● **EXERCISE DIRECTIONS**
Only the lines from the first line of the material below to the line containing "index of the", inclusive, should be copied, each exactly as written.

● **STORED DATA**
----
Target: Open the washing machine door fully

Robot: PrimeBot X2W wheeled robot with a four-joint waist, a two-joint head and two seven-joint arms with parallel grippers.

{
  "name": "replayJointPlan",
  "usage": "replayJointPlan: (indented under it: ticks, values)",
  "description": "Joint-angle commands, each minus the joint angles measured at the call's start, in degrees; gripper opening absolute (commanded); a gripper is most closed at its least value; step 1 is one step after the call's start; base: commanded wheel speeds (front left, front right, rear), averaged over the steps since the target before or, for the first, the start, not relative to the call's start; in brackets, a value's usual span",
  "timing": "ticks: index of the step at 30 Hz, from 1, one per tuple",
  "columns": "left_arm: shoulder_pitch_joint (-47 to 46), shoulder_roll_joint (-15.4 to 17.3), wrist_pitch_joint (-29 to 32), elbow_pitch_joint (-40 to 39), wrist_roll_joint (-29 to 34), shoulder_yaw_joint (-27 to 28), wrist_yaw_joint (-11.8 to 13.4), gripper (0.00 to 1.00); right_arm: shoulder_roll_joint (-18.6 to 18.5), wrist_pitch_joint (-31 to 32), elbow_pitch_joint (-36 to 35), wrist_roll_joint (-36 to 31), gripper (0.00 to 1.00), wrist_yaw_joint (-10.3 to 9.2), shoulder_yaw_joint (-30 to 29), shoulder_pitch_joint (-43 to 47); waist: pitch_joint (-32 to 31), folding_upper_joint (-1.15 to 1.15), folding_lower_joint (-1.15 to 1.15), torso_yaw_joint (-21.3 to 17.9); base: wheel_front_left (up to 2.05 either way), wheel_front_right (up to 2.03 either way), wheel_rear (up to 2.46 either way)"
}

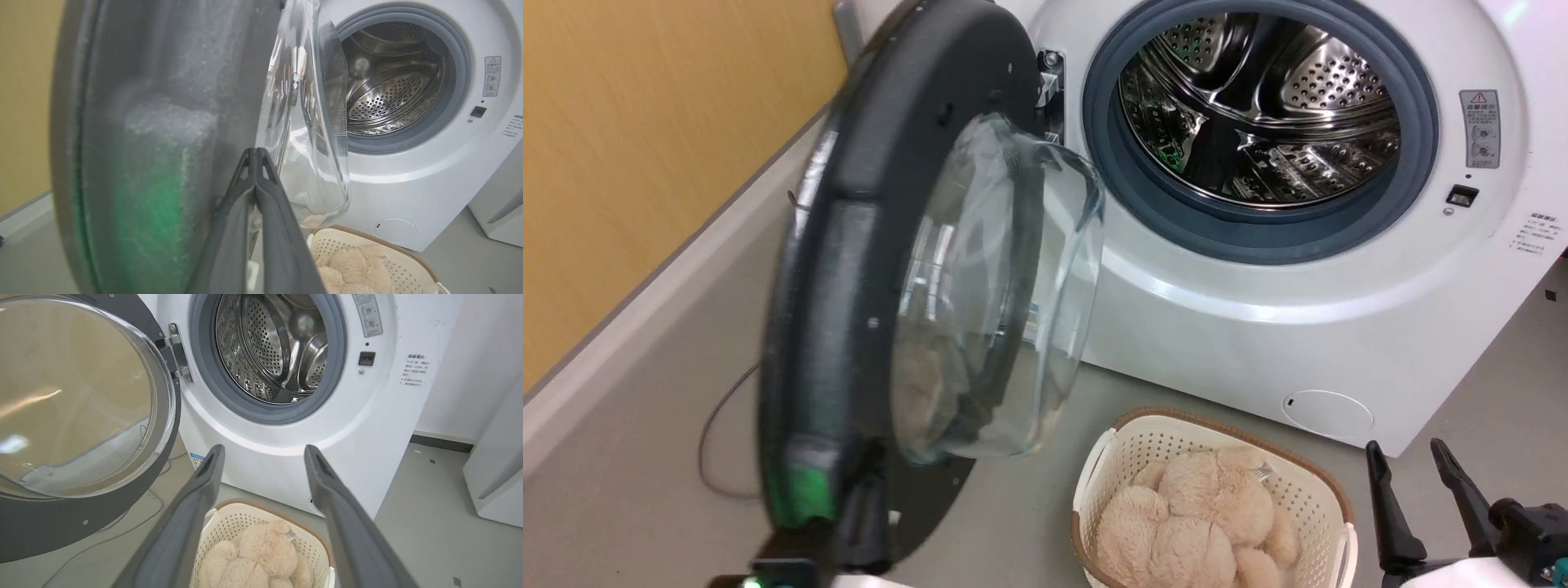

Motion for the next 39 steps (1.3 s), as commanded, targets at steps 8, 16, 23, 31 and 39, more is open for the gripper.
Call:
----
● **ANSWER SPACE**
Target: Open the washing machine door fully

Robot: PrimeBot X2W wheeled robot with a four-joint waist, a two-joint head and two seven-joint arms with parallel grippers.

{
  "name": "replayJointPlan",
  "usage": "replayJointPlan: (indented under it: ticks, values)",
  "description": "Joint-angle commands, each minus the joint angles measured at the call's start, in degrees; gripper opening absolute (commanded); a gripper is most closed at its least value; step 1 is one step after the call's start; base: commanded wheel speeds (front left, front right, rear), averaged over the steps since the target before or, for the first, the start, not relative to the call's start; in brackets, a value's usual span",
  "timing": "ticks: index of the step at 30 Hz, from 1, one per tuple",

Nothing more belongs to this answer.